Wait, Now I Can’t Fire My Employees For Stealing? California Federal Court Holds Application of Anti-Grazing Policy to Diabetic Employee May Violate the Americans With Disabilities Act
By George Patterson
A California Federal court recently permitted a disability discrimination claim to proceed to a jury trial in a lawsuit alleging that Walgreens unlawfully terminated a diabetic employee for violating its “anti-grazing” policy by eating potato chips on the job without first paying for them. In EEOC v. Walgreen Co., the court refused to toss the EEOC’s claim it brought on behalf of the employee because of a factual dispute as to whether “business necessity” required Walgreens to treat the employee the same as other workers who violated its anti-grazing policy.
Walgreen regularly accommodated Josephina Hernandez Type II diabetes disability throughout her 18-year employment with the Company. In September 2008, Hernandez experienced a hypoglycemic attack while restocking shelves and in an effort to increase her blood sugar level, she grabbed a $1.39 bag of potato chips and ate some of the chips without first paying for them. Walgreens conducted an investigation into this incident and ultimately terminated Hernandez for violating its anti-grazing policy. Hernandez filed an EEOC charge and the agency subsequently sued Walgreens on her behalf alleging claims for failure to accommodate and discrimination in violation of the ADA.
Walgreens moved for summary judgment on the first claim, arguing that tolerating employee theft can never be a reasonable accommodation under the ADA. In support of this contention the company pointed to a section in the EEOC’s own enforcement guidance stating that an employer need not withhold discipline of an employee who, because of a disability, violates a workplace rule that is job-related and consistent with business necessity. In the court’s view, however, the issue was whether the anti-grazing rule was job-related and consistent with business necessity as applied to an employee whose disability caused her to violate it.
Applying that standard, the court denied Walgreens’ motion for summary judgment, explaining “whether it was a business necessity to treat Hernandez the same as other employees who had been fired under the anti-grazing policy when Hernandez claims taking the chips was necessitated by her medical condition is a question of fact for the jury.”

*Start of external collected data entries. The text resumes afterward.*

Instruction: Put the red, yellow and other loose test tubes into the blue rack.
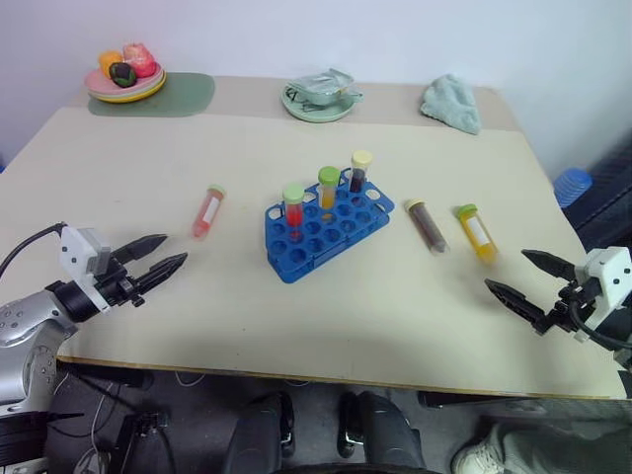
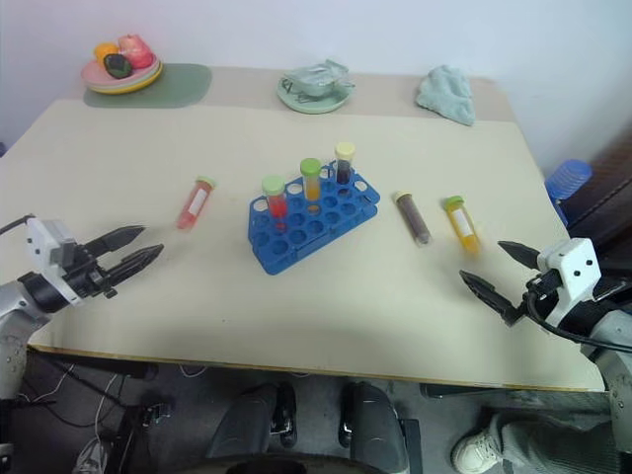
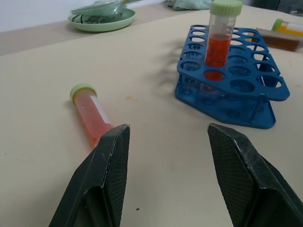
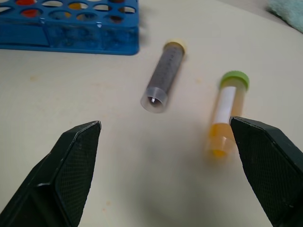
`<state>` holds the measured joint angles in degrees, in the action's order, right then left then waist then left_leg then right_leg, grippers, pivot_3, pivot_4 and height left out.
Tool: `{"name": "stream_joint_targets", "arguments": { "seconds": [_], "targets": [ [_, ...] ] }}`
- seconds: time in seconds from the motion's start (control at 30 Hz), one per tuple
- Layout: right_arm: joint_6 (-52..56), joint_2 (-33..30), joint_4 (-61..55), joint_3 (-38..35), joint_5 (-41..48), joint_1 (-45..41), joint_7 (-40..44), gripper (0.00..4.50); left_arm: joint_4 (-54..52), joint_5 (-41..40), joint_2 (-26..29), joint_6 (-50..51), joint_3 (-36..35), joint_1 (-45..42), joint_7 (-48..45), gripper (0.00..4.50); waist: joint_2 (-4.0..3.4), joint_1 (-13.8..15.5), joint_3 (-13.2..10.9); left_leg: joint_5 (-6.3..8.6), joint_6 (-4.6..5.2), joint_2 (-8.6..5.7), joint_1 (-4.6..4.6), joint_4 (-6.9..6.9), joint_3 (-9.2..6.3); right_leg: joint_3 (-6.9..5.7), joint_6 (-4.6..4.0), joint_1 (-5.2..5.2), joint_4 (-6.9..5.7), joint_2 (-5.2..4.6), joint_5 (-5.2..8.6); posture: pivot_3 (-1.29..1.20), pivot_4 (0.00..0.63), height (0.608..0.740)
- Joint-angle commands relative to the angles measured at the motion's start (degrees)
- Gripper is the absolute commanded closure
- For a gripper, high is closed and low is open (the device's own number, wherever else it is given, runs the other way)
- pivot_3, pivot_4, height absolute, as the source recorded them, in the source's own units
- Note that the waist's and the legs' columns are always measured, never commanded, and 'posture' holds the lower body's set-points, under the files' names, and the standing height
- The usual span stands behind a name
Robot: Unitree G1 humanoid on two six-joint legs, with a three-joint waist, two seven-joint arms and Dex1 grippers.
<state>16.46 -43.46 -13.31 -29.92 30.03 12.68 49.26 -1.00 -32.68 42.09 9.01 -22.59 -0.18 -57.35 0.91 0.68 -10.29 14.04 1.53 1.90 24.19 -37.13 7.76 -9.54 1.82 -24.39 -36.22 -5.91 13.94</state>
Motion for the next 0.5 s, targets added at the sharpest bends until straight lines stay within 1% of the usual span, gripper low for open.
{"name": "stream_joint_targets", "arguments": {
  "seconds": [0.03,0.13,0.3,0.5],
  "targets": [
    [-1.78,0.84,-0.58,-0.72,0.21,0.23,0.63,0.04,-1.42,-0.86,0.22,0.08,-1.58,0.66,-0.39,1.86,0.00,0.06,0.00,0.00,0.01,0.00,0.04,0.00,0.00,0.00,0.01,-0.02,0.00,0.00,-0.01,0.00,0.150,0.740],
    [-3.55,1.50,-0.11,-0.18,-0.30,-0.04,1.26,0.04,-2.32,-1.15,-0.14,0.83,-1.56,1.21,0.27,1.86,0.00,0.09,0.00,-0.05,0.11,-0.01,0.11,-0.01,0.00,-0.02,0.01,-0.06,0.00,0.01,-0.03,0.00,0.150,0.740],
    [-4.05,2.59,-1.28,1.34,-1.20,-1.23,-0.42,0.04,-3.90,-2.84,-0.50,1.88,-1.47,1.24,-0.36,1.86,0.00,0.05,0.00,-0.05,0.11,-0.01,0.11,-0.03,0.00,-0.02,0.05,-0.06,0.00,0.02,-0.04,0.00,0.150,0.740],
    [0.87,1.38,-2.60,3.98,-0.96,-5.90,-3.74,0.04,-7.38,-5.31,-0.76,4.74,0.20,-1.68,-0.29,1.86,-0.02,0.03,-0.01,-0.07,0.14,-0.01,0.10,-0.05,0.00,-0.02,0.04,-0.05,-0.01,0.02,-0.06,0.00,0.150,0.740]
  ]
}}
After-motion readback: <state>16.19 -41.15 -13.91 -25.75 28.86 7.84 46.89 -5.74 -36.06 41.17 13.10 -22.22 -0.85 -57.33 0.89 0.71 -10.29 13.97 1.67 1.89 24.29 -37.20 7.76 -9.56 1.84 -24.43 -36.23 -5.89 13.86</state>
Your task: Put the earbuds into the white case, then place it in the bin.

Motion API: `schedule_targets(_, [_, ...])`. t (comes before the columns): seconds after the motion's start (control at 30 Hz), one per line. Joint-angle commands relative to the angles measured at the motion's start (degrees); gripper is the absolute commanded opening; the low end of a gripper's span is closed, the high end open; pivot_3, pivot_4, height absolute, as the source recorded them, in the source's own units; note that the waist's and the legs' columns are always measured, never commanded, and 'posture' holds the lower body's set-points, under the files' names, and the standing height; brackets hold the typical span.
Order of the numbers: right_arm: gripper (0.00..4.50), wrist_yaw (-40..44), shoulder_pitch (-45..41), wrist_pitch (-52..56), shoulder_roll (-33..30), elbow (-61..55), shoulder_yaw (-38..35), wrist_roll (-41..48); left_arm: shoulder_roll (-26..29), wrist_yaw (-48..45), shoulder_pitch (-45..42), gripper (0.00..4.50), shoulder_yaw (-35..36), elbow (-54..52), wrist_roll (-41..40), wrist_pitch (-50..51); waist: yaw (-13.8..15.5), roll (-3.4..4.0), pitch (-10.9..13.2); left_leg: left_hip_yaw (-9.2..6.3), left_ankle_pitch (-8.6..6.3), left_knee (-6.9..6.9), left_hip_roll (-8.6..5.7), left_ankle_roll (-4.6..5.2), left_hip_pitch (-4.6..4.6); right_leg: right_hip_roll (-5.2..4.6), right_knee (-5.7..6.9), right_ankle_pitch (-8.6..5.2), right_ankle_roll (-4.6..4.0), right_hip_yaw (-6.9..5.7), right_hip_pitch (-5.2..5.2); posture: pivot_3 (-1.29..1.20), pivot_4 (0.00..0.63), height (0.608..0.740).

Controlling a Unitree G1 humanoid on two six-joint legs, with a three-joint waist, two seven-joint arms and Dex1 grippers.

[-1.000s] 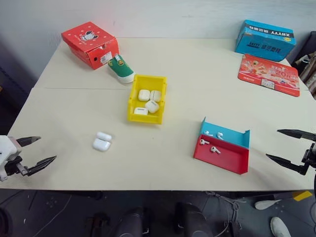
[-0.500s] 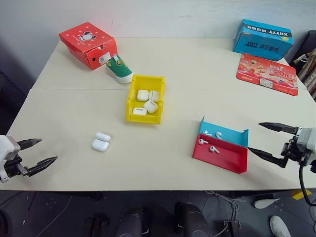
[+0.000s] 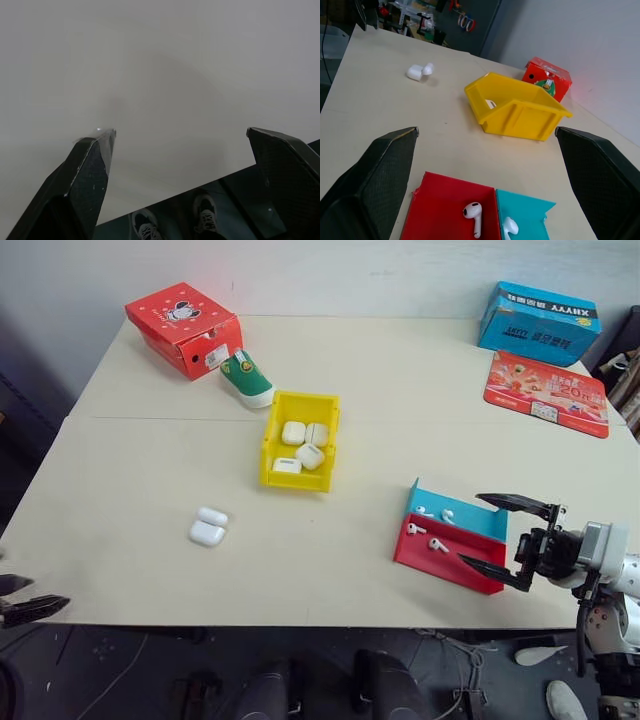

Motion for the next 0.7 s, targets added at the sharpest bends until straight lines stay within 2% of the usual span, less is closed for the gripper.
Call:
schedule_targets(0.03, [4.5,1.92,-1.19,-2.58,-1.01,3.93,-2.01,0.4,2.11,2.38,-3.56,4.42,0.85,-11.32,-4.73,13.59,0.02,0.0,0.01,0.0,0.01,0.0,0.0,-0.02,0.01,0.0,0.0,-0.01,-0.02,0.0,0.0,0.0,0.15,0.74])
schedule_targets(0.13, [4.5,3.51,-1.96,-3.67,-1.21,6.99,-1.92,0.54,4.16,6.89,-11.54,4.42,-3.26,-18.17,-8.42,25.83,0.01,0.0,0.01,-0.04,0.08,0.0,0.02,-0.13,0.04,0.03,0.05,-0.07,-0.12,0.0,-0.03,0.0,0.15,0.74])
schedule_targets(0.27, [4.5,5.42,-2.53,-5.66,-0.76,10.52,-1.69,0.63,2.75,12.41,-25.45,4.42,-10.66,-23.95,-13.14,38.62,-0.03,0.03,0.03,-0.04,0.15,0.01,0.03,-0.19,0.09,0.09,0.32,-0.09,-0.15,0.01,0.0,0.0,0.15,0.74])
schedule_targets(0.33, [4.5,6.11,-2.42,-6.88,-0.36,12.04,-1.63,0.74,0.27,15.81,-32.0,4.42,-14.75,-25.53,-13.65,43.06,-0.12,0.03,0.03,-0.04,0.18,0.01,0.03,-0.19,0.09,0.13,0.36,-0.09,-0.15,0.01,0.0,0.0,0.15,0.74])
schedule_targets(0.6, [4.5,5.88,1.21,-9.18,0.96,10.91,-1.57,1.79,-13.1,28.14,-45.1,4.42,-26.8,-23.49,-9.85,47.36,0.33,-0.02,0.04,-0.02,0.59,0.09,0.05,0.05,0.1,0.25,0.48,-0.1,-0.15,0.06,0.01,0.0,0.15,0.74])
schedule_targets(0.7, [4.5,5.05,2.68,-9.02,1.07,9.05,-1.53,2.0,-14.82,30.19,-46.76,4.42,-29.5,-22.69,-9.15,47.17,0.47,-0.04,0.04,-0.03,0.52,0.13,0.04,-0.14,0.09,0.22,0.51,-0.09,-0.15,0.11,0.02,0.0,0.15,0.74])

In addition, the court rejected Walgreens’ claim that it could not be liable for a failure to accommodate because Hernandez failed to properly manage her diabetes and never sought the accommodation of being permitted to eat food prior to paying for it. The court again found factual issues for a jury regarding whether it was reasonable to require Hernandez to request the accommodation of violating the company’s anti-grazing policy before doing so, given the allegation that the need to stabilize her hypoglycemic attack was immediate and unforeseen.
Moreover, the court held that the EEOC had put forth sufficient facts to proceed with its ADA discrimination claim in accordance with Ninth Circuit precedent. Although Walgreens asserted that the EEOC failed to present evidence of discrimination since the company did not terminate Hernandez because of her disability, the EEOC argued that Hernandez’ disability was essentially inseparable from the cause of her termination. The court agreed, citing Dark v. Curry County, 451 F.3d 1078 (9th Cir. 2006), for the proposition that “reliance on disability-caused misconduct is by its very nature not a legitimate nondiscriminatory reason under the ADA.” Because Hernandez alleged that her decision to take the chips was a direct consequence of her diabetes, the court held that Walgreens had failed to show its termination decision was unrelated to her disability.
The Walgreens case illustrates the difficult bind employers find themselves in when an employee’s disability becomes intertwined with an act of misconduct for which the employer would normally administer discipline or termination. While previous decisions, even in the Ninth Circuit where this case was decided, have held that employers are not required to accommodate disabled employees who are illegal drug users, alcoholics or are engaged in egregious criminal behavior, the specific circumstances of the disability-related misconduct make an enormous difference in whether an accommodation is required, even to a policy that is neutral, uniformly applied and enforced for an indisputably valid business purpose.